Naing Naing took us up to the monastery, a tall, sloped, stilted building in a wide gravel field between the trees and bamboo. Our guide procured bedrolls from the half-deaf master and laid them out in the wide wooden hall. Ron and I sat on the balcony, as a monk and a girl spoke quietly in a columned nest under the monastery, until it got too dark to do anything but sleep. We were asleep in the hall when the rain started coming down, loud on the tin roof. A monk sat against the wall, meditating matins. The only light came from his candle and through openings high on the wall that let in some silvery moonlight.

Ron (18)


We broke our fast in Pat Tu at Zumeeing’s hut, then headed east along muddy roads. Our soles turned to platform shoes in the muck, and every ten minutes we had to scrape off an inch of it on rocks at the side of the road. Between the ridge and Lake Inle were many rows of hills, and most of the day we spent crossing them. We had tea at a motorcycle repair place in the hills past Nan Yoke, and past another line we climbed down onto the plain of rice fields, all reeds, canals, stilted houses, and green a vibrant jade.

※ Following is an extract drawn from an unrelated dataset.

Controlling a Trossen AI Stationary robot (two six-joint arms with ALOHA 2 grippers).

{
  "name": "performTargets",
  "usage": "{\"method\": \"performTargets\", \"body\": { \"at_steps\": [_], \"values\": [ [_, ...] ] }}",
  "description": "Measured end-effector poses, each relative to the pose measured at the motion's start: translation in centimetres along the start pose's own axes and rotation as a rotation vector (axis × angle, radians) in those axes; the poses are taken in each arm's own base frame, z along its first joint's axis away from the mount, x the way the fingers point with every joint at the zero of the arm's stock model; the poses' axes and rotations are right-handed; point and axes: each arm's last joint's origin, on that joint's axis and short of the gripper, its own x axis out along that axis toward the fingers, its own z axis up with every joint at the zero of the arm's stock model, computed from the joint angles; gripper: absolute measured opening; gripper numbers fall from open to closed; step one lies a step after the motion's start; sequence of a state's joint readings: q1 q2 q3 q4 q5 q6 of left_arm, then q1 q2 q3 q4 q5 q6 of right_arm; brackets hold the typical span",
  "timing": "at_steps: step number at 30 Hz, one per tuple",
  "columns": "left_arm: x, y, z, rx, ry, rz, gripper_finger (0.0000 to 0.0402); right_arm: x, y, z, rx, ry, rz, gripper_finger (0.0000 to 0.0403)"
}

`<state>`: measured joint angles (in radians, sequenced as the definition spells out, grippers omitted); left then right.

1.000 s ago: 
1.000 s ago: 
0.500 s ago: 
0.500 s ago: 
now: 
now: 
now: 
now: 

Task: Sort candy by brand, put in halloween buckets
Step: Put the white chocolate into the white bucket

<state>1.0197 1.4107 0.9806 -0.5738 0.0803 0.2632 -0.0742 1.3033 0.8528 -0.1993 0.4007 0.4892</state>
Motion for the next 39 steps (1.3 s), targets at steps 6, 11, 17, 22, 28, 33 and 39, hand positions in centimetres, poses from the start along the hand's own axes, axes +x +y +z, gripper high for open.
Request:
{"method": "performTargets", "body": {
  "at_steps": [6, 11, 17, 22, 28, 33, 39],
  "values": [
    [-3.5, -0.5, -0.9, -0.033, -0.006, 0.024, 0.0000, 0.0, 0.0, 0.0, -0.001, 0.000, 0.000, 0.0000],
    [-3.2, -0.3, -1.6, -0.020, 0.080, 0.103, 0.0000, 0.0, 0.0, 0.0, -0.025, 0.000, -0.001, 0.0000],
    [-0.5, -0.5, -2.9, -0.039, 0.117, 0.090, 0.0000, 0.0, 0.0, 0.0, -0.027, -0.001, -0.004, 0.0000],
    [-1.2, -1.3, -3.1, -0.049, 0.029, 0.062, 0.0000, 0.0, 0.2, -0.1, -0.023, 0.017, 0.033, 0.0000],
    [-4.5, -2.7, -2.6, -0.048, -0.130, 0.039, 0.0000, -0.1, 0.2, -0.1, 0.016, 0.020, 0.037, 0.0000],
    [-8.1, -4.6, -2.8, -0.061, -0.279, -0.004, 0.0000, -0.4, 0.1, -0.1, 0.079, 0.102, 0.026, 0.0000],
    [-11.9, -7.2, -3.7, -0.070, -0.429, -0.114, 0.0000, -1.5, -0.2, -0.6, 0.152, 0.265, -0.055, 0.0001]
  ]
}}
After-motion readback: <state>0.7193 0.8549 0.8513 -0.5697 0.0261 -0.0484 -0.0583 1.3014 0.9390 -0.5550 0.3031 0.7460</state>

The road followed straight along the canals, shallow at this time of the year, and all through the rest of the monsoon this place must be navigated by boats. Shan kids played in the water around the dams, and peasants in rice paddy hats worked among the fields. Past a monastery, stilted above the marsh, we stopped in a store in Taung Bo Gyi to take our lunch, and near there we met our boat driver, who took us on down the canals, through a forest of bamboo poles marking out danger spots or watery garages, under bamboo bridges, over little dams, and past the peasant women, bearing loaded baskets on their backs.

We came out onto the lake, which is tall and thin. Strands of green tomatoes float in the shallows, and there are stilted hotels and temples standing out over the water. One of these was named the Jumping Cat Monastery, as they had a dozen cats that the monks had trained to jump through hoops, but it was too hot that time of year and all the cats were too lazy to jump—is what I heard. One sunburned hour of this brought us to the northern shores of Inle, and up a canal to the docks of Nyaung Shwe.